### INFORMATION PROVIDED
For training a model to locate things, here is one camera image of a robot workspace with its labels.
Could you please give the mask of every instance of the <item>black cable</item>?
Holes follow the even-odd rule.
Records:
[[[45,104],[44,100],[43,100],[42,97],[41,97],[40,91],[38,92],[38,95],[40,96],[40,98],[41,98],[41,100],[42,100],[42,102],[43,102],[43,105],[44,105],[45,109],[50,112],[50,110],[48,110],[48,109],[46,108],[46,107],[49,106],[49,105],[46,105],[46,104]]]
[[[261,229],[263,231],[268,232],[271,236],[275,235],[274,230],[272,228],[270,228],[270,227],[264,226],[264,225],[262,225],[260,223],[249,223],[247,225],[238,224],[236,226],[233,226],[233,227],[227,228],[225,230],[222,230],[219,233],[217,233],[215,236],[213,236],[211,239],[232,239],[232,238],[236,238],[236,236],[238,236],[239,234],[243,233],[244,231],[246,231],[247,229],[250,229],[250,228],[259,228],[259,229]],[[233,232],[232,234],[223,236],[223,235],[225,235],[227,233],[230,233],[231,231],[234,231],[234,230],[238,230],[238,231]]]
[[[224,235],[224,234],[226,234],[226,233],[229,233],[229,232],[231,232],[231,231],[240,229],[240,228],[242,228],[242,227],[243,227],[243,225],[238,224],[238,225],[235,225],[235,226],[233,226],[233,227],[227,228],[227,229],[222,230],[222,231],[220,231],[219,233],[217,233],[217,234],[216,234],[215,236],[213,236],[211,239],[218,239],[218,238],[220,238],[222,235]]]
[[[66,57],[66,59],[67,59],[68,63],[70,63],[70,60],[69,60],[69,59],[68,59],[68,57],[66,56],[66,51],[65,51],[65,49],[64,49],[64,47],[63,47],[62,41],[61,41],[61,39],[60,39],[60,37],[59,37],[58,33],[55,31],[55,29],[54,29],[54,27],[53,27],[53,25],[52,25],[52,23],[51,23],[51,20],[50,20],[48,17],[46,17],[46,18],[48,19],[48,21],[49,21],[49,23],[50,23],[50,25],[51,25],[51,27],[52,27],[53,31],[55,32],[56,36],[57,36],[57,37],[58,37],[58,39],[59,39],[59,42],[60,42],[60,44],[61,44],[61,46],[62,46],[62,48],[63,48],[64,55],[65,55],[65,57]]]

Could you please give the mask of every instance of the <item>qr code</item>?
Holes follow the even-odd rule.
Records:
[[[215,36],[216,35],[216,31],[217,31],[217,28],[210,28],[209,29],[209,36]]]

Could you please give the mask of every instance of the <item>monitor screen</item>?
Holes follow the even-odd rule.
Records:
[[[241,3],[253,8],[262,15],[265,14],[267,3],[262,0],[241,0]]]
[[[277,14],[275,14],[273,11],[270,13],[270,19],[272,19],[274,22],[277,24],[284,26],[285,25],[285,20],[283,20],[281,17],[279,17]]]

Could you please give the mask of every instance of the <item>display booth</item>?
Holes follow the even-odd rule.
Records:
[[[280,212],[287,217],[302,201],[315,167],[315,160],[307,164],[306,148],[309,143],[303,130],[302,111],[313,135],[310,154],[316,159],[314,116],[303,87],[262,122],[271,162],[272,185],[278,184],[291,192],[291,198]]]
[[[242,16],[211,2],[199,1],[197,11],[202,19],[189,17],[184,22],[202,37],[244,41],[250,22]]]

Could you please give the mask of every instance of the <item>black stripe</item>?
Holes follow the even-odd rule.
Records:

### REQUIRED ACTION
Retype exactly, and only, the lines from the line holding "the <item>black stripe</item>?" through the last line of the data; both of those lines count.

### SOLVED EXERCISE
Could you please give the mask of every instance of the <item>black stripe</item>?
Holes follow the even-odd rule.
Records:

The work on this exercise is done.